Una silla hermética
El cine en blanco y negro se servía mucho de las sombras como recurso narrativo. El de color, salvo excepciones, dejó de utilizarlas porque disponía (o eso creían sus directores) de procedimientos más sutiles para hablar de la oscuridad de nuestras mentes. La pérdida de la sombra fue en cierto modo paralela a la del silencio debido a la aparición del cine sonoro en el que, aunque los actores callasen, se escuchaba el chirrido de una puerta, el silbido del viento, el chisporroteo de los troncos que ardían en la chimenea, o el de los cascos de un caballo que se acercaba al trote a la vivienda del protagonista. El caso era que no cesaran los estímulos auditivos y cromáticos. De ese modo, aunque conquistamos el tecnicolor, que nos hipnotizaba, perdimos el mutismo misterioso y la sombra inquietante. De ahí que en la vida actual, y por pura nostalgia, nos atraigan las personas en blanco y negro, sobre todo si no son muy habladoras.

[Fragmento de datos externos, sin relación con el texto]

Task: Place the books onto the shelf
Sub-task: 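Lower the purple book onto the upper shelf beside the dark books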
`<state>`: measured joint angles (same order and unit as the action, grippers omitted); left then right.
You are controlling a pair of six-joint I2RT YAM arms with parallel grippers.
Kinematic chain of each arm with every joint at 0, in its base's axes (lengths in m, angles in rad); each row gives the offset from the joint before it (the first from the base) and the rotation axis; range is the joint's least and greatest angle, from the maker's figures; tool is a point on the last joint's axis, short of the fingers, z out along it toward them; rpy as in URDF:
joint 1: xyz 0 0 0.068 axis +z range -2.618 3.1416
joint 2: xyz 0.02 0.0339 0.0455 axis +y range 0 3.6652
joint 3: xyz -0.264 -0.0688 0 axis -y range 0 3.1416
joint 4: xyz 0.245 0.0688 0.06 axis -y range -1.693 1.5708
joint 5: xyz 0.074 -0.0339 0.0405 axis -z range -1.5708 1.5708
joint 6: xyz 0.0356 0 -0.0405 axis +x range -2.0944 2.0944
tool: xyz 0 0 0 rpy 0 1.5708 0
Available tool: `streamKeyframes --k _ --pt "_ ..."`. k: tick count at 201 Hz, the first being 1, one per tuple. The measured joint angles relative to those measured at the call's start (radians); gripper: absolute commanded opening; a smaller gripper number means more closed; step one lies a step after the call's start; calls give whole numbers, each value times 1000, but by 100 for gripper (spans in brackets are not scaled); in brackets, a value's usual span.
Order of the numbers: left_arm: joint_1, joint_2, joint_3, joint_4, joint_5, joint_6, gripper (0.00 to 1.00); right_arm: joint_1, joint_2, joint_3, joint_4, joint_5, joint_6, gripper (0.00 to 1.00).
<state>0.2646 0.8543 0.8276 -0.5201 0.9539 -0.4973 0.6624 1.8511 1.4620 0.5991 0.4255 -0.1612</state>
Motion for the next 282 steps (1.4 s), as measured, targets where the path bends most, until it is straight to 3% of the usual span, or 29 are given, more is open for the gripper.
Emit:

¿Acaso hay personas en blanco y negro?, se preguntarán algunos. Abundan. Las veo cada día en el metro, en el autobús, en las mesas de los restaurantes. Me recuerdan a mis padres, que eran los dos también en blanco y negro y pasaban días enteros sin decirse nada, pese a actuar en la misma película. El recuerdo de aquella época me ha llevado a fijarme en esa silla hermética, de plástico barato, símbolo de una soledad como de domingo, que combina con la belleza crepuscular de la silueta negra que se dibuja sobre el ladrillo rojo. Una escena de cine mudo, en fin, de las que suceden en el fondo del alma. Un drama claramente onírico, pues parece más soñado que vivido.